Aim of the exercise | Return only the stretch of the material below that begins with the line containing "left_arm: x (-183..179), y" and ends with the line containing "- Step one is", exactly; both of those lines belong to it.

Dataset |
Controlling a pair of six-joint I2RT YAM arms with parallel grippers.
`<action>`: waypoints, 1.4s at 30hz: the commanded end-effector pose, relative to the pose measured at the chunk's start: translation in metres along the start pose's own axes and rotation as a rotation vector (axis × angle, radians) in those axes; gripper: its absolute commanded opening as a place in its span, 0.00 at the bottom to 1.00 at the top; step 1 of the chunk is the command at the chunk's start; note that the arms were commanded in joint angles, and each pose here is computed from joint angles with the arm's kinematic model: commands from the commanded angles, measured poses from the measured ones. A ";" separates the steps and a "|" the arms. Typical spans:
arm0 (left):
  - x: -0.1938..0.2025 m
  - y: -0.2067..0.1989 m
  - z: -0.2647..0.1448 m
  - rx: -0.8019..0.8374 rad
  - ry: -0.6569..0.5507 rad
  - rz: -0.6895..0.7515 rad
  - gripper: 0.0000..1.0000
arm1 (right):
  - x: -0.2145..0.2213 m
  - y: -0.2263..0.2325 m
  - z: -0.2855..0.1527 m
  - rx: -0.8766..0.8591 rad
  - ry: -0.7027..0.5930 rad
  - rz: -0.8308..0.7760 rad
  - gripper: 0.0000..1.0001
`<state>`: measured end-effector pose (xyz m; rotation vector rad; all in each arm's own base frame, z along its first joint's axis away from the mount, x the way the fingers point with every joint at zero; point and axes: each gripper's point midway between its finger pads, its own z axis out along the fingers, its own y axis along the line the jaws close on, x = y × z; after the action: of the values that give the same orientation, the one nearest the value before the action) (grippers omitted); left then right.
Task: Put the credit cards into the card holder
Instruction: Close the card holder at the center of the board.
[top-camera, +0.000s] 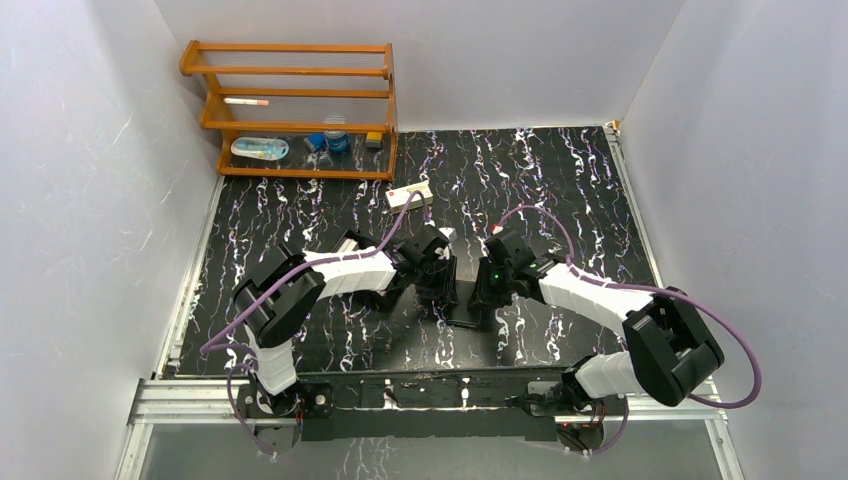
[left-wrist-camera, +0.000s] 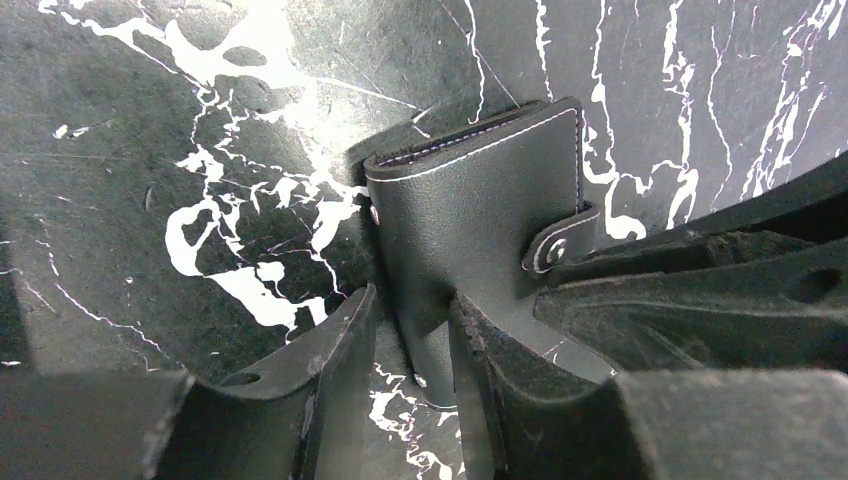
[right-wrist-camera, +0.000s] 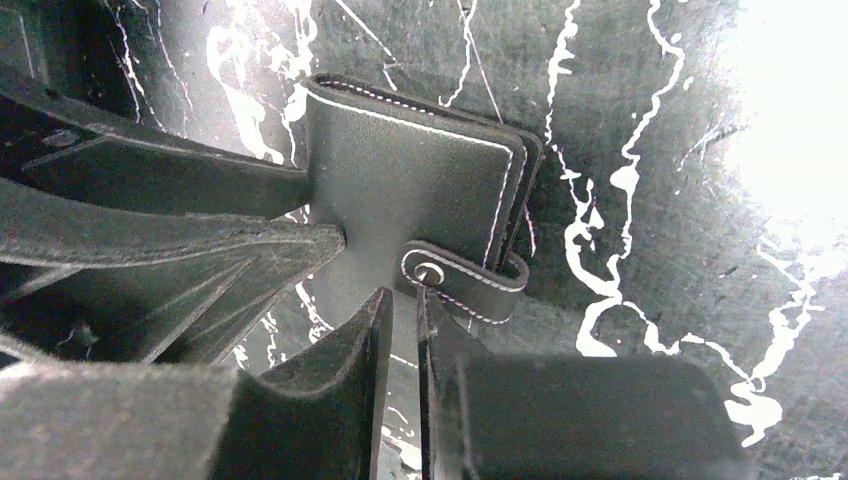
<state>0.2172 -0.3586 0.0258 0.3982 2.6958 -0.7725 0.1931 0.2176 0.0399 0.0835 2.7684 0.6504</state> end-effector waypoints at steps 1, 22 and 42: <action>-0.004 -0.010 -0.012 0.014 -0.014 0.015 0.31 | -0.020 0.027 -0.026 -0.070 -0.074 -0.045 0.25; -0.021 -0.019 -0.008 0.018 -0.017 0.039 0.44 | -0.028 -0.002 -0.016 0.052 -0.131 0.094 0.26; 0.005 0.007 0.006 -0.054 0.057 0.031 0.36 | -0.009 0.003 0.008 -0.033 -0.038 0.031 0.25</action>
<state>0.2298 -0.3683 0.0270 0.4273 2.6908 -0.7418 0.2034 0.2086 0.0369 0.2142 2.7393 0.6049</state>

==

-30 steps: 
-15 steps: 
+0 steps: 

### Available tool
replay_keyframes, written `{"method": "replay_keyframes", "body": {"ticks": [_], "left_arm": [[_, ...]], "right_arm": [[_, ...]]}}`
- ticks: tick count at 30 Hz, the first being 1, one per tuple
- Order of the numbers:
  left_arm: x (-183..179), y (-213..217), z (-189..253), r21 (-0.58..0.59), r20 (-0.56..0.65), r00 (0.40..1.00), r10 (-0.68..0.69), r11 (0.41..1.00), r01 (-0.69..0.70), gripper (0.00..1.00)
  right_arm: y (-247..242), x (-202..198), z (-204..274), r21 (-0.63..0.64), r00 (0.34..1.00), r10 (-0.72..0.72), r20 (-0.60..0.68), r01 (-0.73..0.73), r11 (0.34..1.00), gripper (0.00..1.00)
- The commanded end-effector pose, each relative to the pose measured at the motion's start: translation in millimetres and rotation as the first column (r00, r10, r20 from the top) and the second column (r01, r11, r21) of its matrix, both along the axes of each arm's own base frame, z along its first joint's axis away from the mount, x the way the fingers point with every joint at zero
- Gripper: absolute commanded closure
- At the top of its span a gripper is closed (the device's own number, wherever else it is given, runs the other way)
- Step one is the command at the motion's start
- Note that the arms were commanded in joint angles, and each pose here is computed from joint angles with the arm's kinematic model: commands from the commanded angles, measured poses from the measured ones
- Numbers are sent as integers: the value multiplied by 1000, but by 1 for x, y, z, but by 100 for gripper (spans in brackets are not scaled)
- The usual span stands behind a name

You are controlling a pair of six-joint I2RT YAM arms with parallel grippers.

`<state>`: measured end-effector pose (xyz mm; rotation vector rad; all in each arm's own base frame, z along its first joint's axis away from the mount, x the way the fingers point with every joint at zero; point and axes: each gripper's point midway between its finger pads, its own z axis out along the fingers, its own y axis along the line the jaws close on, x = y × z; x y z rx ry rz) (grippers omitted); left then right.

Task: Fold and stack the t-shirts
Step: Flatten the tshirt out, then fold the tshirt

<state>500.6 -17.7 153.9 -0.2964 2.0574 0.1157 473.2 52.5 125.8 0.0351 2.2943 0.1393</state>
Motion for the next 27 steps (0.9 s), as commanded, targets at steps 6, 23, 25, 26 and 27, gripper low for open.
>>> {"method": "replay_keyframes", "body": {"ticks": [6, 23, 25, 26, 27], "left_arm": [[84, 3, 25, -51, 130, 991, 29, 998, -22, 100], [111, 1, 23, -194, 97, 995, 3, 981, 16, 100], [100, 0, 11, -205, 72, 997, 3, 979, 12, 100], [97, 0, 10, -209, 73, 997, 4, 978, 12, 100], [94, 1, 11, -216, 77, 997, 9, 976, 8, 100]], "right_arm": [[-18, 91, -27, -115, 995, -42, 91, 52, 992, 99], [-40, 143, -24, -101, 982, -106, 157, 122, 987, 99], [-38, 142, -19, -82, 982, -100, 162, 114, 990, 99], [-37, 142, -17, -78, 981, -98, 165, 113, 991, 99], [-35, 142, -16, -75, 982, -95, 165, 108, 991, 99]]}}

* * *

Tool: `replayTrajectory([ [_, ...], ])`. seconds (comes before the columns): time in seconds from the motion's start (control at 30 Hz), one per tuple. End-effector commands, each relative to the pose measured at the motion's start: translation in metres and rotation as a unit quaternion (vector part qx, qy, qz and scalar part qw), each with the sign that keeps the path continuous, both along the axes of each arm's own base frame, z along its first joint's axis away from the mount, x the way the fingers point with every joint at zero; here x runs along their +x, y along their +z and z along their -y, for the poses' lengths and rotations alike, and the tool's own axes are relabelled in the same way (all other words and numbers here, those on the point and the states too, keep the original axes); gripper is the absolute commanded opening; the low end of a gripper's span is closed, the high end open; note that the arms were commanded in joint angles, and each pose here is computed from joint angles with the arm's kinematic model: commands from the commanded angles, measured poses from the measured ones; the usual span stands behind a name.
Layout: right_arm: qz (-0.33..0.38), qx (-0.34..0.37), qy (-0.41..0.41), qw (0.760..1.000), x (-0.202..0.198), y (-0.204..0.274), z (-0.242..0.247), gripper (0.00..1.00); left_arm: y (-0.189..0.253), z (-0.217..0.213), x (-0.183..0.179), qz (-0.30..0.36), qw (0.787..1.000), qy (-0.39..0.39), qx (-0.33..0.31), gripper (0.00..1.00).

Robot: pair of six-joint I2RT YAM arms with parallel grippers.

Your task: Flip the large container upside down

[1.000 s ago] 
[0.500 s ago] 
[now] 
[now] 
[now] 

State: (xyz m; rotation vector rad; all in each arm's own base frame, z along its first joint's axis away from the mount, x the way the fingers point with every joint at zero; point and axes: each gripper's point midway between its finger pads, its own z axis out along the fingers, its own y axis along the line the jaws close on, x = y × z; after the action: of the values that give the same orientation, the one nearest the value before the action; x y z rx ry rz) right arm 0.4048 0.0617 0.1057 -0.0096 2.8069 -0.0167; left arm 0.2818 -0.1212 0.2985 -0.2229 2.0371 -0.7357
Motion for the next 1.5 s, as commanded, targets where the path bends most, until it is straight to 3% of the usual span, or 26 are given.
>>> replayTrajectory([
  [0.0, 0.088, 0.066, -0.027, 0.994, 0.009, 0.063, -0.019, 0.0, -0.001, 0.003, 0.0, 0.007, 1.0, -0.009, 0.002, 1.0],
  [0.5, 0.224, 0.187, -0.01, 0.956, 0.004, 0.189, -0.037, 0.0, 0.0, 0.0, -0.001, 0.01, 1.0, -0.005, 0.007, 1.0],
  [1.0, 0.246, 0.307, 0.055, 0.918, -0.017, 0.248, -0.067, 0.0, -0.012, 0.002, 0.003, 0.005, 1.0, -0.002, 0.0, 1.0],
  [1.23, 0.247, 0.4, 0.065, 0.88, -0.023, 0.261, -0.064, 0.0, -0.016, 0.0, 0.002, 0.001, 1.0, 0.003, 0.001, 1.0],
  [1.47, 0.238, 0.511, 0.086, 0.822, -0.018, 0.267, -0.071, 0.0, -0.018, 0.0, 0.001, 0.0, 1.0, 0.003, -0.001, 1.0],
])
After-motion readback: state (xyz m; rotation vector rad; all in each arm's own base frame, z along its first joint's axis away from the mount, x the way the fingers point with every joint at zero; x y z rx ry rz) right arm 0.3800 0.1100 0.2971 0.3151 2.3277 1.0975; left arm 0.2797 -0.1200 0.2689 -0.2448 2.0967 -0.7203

Exercise solution |
  left_arm: x (-183..179), y (-213..217), z (-189..253), r21 (-0.58..0.59), r20 (-0.56..0.65), r00 (0.40..1.00), r10 (-0.68..0.69), r11 (0.41..1.00), r01 (-0.69..0.70), gripper (0.00..1.00)
  right_arm: y (-247..242), x (-202..198), z (-204..274), r21 (-0.63..0.64), r00 (0.34..1.00), r10 (-0.72..0.72), r20 (-0.60..0.68), r01 (-0.73..0.73), r11 (0.34..1.00), gripper (0.00..1.00)
- The commanded end-effector pose, each relative to the pose measured at the motion's start: translation in millimetres and rotation as the first column (r00, r10, r20 from the top) and the second column (r01, r11, r21) of its matrix, both along the axes of each arm's own base frame, z along its first joint's axis away from the mount, x the way the fingers point with every joint at zero
- Gripper: absolute commanded closure
- At the top of its span a gripper is closed (the device's own number, wherever else it is given, runs the other way)
- Step one is the command at the motion's start

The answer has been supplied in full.